EXERCISE REQUIREMENTS:
Set down the listing exactly as given, minus images.

--*--

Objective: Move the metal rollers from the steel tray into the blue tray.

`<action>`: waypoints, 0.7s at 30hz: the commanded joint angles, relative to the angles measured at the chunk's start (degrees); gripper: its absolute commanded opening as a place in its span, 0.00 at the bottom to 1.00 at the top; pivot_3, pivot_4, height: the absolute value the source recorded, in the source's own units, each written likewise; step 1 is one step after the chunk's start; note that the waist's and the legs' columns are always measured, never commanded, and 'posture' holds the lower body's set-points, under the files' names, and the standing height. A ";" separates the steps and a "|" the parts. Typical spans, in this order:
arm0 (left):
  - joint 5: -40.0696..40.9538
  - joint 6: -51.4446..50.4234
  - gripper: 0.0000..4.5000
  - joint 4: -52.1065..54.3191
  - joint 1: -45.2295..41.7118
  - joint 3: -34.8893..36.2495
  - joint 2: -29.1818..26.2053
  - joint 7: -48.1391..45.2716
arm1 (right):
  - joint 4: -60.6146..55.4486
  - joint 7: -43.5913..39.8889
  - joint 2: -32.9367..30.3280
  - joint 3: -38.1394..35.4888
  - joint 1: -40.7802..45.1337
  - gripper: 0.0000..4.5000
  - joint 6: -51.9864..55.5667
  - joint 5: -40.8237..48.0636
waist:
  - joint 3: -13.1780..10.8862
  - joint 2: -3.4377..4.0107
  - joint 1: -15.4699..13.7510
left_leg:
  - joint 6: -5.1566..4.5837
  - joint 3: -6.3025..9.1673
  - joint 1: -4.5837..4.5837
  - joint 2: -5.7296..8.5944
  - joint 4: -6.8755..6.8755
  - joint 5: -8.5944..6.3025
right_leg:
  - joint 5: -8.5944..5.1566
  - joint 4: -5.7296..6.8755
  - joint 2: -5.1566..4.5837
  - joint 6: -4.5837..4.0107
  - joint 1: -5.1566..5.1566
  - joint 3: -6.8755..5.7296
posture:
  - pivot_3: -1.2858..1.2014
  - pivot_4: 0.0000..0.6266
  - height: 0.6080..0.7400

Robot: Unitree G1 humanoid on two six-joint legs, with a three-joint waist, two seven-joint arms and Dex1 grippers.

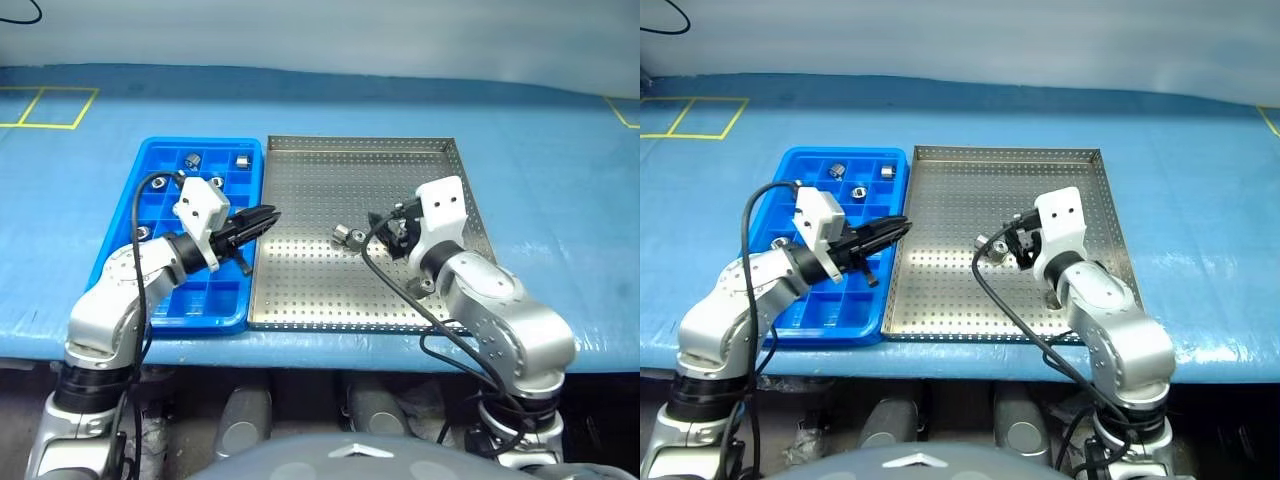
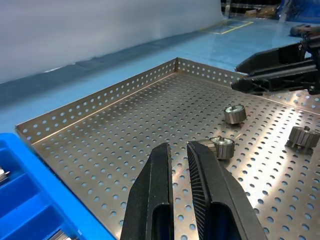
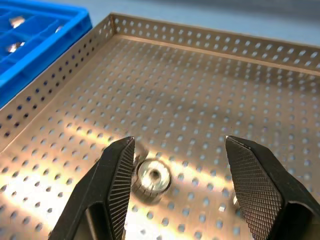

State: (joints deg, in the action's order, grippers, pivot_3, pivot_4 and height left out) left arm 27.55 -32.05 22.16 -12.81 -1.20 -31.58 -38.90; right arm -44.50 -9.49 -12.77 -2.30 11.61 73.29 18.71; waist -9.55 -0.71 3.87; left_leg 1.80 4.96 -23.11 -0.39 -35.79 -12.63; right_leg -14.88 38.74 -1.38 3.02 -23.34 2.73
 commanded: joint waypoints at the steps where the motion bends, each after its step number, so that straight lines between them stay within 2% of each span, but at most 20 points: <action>1: -1.94 0.42 0.13 -1.44 -1.25 -2.58 0.19 -0.71 | -3.09 -1.67 -0.49 -1.33 -0.33 0.68 5.15 2.96 | 0.00 0.00 0.28 | 0.00 -0.03 0.00 0.00 -0.01 0.00 | 0.00 0.00 0.00 0.03 0.00 0.04 | 0.48 0.24 1.00; 6: -2.96 0.90 0.13 -2.06 -0.96 -4.73 1.28 -0.74 | 0.10 -0.89 0.10 2.26 -1.15 0.68 3.03 2.08 | 0.00 -0.01 0.52 | 0.00 -0.09 -0.01 0.01 -0.08 0.00 | 0.04 0.00 0.00 0.15 -0.01 0.12 | 0.48 0.24 1.00; 10: -2.90 0.75 0.13 -1.55 -0.17 -4.60 1.74 -0.66 | 3.62 0.29 -1.47 7.73 -0.46 0.68 -1.80 -0.97 | 0.00 -0.01 0.69 | 0.00 -0.16 -0.01 0.01 -0.13 0.00 | 0.07 -0.01 0.00 0.20 -0.02 0.21 | 0.48 0.24 1.00; 14: -3.19 0.81 0.13 -1.18 0.55 -4.67 1.90 -0.40 | 7.89 -2.05 -4.95 12.75 1.31 0.68 -6.55 -2.72 | -0.01 -0.02 0.64 | -0.01 -0.24 -0.02 0.03 -0.17 0.00 | 0.11 -0.01 -0.01 0.27 -0.03 0.28 | 0.49 0.24 1.00; 17: -3.29 0.70 0.13 -0.43 1.47 -4.49 1.96 0.21 | 9.72 -3.40 -7.27 15.14 2.50 0.80 -8.82 -3.86 | -0.01 -0.02 0.49 | -0.01 -0.27 -0.01 0.03 -0.18 -0.01 | 0.12 -0.02 -0.01 0.30 -0.03 0.30 | 0.50 0.24 1.00; 19: -3.00 0.52 0.13 0.29 2.26 -4.09 1.97 0.65 | 9.66 -3.01 -7.83 15.52 2.83 0.95 -9.62 -4.73 | -0.01 -0.03 0.30 | -0.01 -0.26 -0.02 0.03 -0.18 -0.01 | 0.12 -0.02 -0.01 0.29 -0.03 0.30 | 0.51 0.24 1.00; 20: -2.89 0.49 0.13 0.63 2.73 -3.90 1.94 0.82 | 9.62 -2.63 -8.02 15.46 2.93 0.99 -9.64 -5.24 | -0.01 -0.03 0.24 | -0.02 -0.26 -0.02 0.03 -0.17 -0.01 | 0.12 -0.02 -0.01 0.29 -0.03 0.30 | 0.51 0.24 1.00; 21: -2.86 0.57 0.13 0.95 3.25 -3.74 1.89 0.95 | 9.69 -2.95 -8.60 15.47 3.05 0.99 -9.74 -5.48 | -0.01 -0.02 0.17 | -0.02 -0.26 -0.02 0.03 -0.17 -0.01 | 0.13 -0.02 -0.01 0.29 -0.04 0.31 | 0.51 0.24 1.00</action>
State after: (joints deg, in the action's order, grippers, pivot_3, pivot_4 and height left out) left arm 24.76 -32.03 20.20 -9.73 -6.12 -29.67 -38.37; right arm -33.80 -12.40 -20.57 13.31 13.57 65.01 14.02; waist -9.55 -0.74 4.03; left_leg 1.78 4.70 -23.13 -0.36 -35.96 -12.64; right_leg -14.75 38.72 -1.39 3.31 -23.38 3.05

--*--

ANSWER TO THIS EXERCISE:
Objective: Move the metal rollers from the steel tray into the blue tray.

`<action>`: waypoints, 0.7s at 30hz: the commanded joint angles, relative to the angles measured at the chunk's start (degrees); gripper: its absolute commanded opening as a place in its span, 0.00 at the bottom to 1.00 at the top; pivot_3, pivot_4, height: the absolute value the source recorded, in the source's own units, each written likewise; step 1 is one step after the chunk's start; note that the waist's and the legs' columns are always measured, never commanded, and 'posture' holds the lower body's set-points, under the files' names, and the standing height. A ";" separates the steps and a "|" the parts. Typical spans, in this order:
arm0 (left):
  - joint 5: -40.0696..40.9538
  - joint 6: -51.4446..50.4234
  - gripper: 0.0000..4.5000
  - joint 4: -52.1065..54.3191
  - joint 1: -45.2295..41.7118
  - joint 3: -34.8893..36.2495
  - joint 2: -29.1818..26.2053
  - joint 7: -48.1391..45.2716
arm1 (right):
  - joint 4: -60.6146..55.4486
  - joint 7: -43.5913..39.8889
  - joint 2: -32.9367..30.3280
  - joint 3: -38.1394..35.4888
  - joint 1: -40.7802..45.1337
  - gripper: 0.0000..4.5000
  - joint 6: -51.9864..55.5667
  - joint 5: -40.8237..48.0636
waist:
  - joint 3: -13.1780..10.8862
  - joint 2: -3.4377..4.0107
  - joint 1: -15.4699..13.7510
left_leg:
  - joint 6: -5.1566..4.5837
  - joint 3: -6.3025..9.1673
  - joint 1: -4.5837..4.5837
  - joint 2: -5.7296..8.5944
  - joint 4: -6.8755..6.8755
  - joint 5: -8.5944..6.3025
right_leg:
  - joint 5: -8.5944..5.1566
  - joint 4: -5.7296..6.8755
  - joint 2: -5.1566..4.5837
  - joint 6: -4.5837..4.0107
  - joint 1: -5.1566..5.1566
  - joint 3: -6.8755..5.7296
posture:
  - pivot_3: -1.2858..1.2014
  - pivot_4: 0.0000..0.6266
  - height: 0.6080..0.7400

Robot: Unitree G1 humanoid on two six-joint legs, with a three-joint waist, two seven-joint arms and Dex1 grippers.


State: (joints deg, in the action's order, grippers, pivot_3, pivot_4 and height left out) left arm 27.55 -32.05 22.16 -12.81 -1.20 -31.58 -38.90; right arm -44.50 -9.49 -12.77 -2.30 11.61 73.29 18.71; waist -9.55 -0.71 3.87; left_leg 1.80 4.96 -23.11 -0.39 -35.79 -12.63; right_leg -14.88 38.74 -1.38 3.02 -23.34 2.73
 commanded: joint waypoints at the steps where the motion bends, each after its step number, so that straight lines between them stay within 2% of each span, but at most 20 points: <action>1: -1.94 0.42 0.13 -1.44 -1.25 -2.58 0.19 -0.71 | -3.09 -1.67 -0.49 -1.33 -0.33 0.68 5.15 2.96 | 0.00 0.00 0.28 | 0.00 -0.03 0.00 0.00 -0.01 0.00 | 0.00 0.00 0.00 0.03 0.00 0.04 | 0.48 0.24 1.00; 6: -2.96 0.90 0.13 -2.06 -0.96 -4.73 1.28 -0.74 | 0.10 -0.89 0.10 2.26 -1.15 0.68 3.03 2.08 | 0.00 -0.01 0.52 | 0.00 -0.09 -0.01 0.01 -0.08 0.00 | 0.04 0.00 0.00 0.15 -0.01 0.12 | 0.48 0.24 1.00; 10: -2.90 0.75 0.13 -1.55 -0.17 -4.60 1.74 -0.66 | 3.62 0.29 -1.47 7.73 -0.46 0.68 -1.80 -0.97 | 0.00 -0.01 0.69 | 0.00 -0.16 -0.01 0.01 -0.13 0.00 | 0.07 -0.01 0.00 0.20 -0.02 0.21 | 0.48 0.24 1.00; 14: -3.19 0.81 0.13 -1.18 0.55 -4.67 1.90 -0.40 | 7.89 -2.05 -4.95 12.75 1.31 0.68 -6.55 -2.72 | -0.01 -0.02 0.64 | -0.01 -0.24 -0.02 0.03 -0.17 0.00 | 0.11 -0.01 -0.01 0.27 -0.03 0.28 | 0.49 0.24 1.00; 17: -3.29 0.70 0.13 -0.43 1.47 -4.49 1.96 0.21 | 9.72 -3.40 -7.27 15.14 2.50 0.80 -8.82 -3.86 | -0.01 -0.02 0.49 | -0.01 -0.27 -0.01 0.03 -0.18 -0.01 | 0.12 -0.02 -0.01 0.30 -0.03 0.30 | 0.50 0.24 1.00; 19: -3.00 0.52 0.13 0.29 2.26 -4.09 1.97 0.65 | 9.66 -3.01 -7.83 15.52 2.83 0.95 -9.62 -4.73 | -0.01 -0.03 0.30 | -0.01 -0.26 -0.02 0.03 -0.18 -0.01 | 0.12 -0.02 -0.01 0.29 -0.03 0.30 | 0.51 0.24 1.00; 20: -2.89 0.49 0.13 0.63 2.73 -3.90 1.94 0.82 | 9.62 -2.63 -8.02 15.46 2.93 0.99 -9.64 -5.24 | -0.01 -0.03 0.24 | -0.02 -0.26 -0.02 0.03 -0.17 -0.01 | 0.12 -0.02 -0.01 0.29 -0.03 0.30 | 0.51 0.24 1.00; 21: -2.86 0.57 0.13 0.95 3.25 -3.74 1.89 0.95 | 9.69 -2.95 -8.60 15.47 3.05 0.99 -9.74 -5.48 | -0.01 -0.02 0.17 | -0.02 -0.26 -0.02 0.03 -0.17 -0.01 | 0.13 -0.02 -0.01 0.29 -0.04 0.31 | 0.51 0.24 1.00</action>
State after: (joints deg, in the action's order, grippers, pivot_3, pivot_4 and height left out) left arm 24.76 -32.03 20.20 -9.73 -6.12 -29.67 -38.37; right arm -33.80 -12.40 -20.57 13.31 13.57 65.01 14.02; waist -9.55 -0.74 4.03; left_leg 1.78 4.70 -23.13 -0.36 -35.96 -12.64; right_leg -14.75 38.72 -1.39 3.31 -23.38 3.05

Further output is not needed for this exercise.